**ASSIGNMENT:**
Here are some entries; quote each one exactly.

>>

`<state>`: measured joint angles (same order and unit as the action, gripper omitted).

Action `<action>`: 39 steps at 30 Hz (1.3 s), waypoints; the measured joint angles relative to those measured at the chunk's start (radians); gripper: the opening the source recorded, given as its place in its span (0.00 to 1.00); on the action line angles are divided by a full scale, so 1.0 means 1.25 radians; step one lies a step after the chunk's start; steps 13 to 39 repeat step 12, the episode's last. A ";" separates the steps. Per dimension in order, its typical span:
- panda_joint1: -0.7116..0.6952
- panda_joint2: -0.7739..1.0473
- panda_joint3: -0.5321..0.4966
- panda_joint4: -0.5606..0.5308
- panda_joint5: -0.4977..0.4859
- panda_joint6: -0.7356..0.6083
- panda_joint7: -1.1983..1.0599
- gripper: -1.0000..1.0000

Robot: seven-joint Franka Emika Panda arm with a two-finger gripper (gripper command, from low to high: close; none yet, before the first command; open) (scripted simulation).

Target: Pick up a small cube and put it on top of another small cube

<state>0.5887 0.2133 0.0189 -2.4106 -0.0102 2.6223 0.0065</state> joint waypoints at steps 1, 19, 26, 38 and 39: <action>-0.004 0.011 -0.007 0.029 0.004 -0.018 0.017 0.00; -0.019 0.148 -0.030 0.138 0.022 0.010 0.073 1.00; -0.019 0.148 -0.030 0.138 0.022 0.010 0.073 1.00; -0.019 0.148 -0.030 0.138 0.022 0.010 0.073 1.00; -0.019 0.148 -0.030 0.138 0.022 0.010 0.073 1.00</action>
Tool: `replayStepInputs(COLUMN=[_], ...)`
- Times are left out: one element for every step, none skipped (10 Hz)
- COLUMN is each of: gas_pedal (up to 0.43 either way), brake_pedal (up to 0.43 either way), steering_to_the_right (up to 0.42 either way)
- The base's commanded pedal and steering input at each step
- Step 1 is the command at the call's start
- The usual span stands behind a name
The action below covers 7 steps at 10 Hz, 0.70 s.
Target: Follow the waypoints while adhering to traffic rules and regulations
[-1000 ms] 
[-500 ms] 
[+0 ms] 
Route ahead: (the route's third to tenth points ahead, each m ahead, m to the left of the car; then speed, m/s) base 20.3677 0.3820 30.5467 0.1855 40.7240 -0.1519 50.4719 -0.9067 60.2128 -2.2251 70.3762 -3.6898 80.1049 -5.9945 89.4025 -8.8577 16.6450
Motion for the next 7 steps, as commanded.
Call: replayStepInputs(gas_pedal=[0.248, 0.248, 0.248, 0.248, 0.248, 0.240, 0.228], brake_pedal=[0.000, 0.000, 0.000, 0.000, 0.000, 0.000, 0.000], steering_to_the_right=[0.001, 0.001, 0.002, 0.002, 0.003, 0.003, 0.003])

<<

**RESPONSE AREA:**
`<state>`: measured joint angles (same order and unit as the action, gripper omitted).

Action `<action>`: 39 steps at 30 Hz (1.3 s), waypoints; the measured joint angles relative to those measured at the chunk's start (radians); gripper: the opening the source recorded, given as its place in its span (0.00 to 1.00); on the action line angles are divided by a full scale, so 1.0 means 1.25 radians; step one lies a step after the chunk's start; steps 13 to 39 repeat step 12, the episode's last. A ";" separates the steps. Per dimension in order, its typical span:
- panda_joint1: -0.7116..0.6952
- panda_joint2: -0.7739..1.0473
- panda_joint3: -0.5321..0.4966
- panda_joint4: -0.5606..0.5308
- panda_joint5: -0.4977..0.4859
- panda_joint6: -0.7356..0.6083
- panda_joint7: -1.1983..1.0599
- gripper: -1.0000..1.0000

Robot: seven-joint Franka Emika Panda arm with a two-finger gripper (gripper command, from low to high: close; none yet, before the first command; open) (scripted simulation).

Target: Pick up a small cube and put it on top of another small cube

<state>0.5887 0.2133 0.0189 -2.4106 -0.0102 2.6223 0.0065</state> joint waypoints at steps 1, 19, 26, 38 and 39: <action>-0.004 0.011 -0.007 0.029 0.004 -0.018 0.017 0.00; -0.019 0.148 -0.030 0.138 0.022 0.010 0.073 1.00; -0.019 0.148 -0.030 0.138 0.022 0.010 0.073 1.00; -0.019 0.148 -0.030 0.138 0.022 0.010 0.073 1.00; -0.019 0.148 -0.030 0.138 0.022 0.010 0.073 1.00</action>
Tool: `replayStepInputs(COLUMN=[_], ...)`
- Times are left out: one element for every step, none skipped (10 Hz)
- COLUMN is each of: gas_pedal (up to 0.43 either way), brake_pedal (up to 0.43 either way), steering_to_the_right (up to 0.42 either way)
- The base's commanded pedal and steering input at each step
- Step 1 is the command at the call's start
- The usual span stands behind a name
The action below covers 7 steps at 10 Hz, 0.70 s.
Target: Follow the waypoints while adhering to traffic rules and regulations
[-1000 ms] 
[-500 ms] 
[+0 ms] 
Route ahead: (the route's third to tenth points ahead, each m ahead, m to the left of the car; then speed, m/s) base 20.3677 0.3820 30.5467 0.1855 40.7240 -0.1519 50.4719 -0.9067 60.2128 -2.2251 70.3762 -3.6898 80.1049 -5.9945 89.4025 -8.8577 16.6450
Motion for the next 7 steps, as commanded.
Call: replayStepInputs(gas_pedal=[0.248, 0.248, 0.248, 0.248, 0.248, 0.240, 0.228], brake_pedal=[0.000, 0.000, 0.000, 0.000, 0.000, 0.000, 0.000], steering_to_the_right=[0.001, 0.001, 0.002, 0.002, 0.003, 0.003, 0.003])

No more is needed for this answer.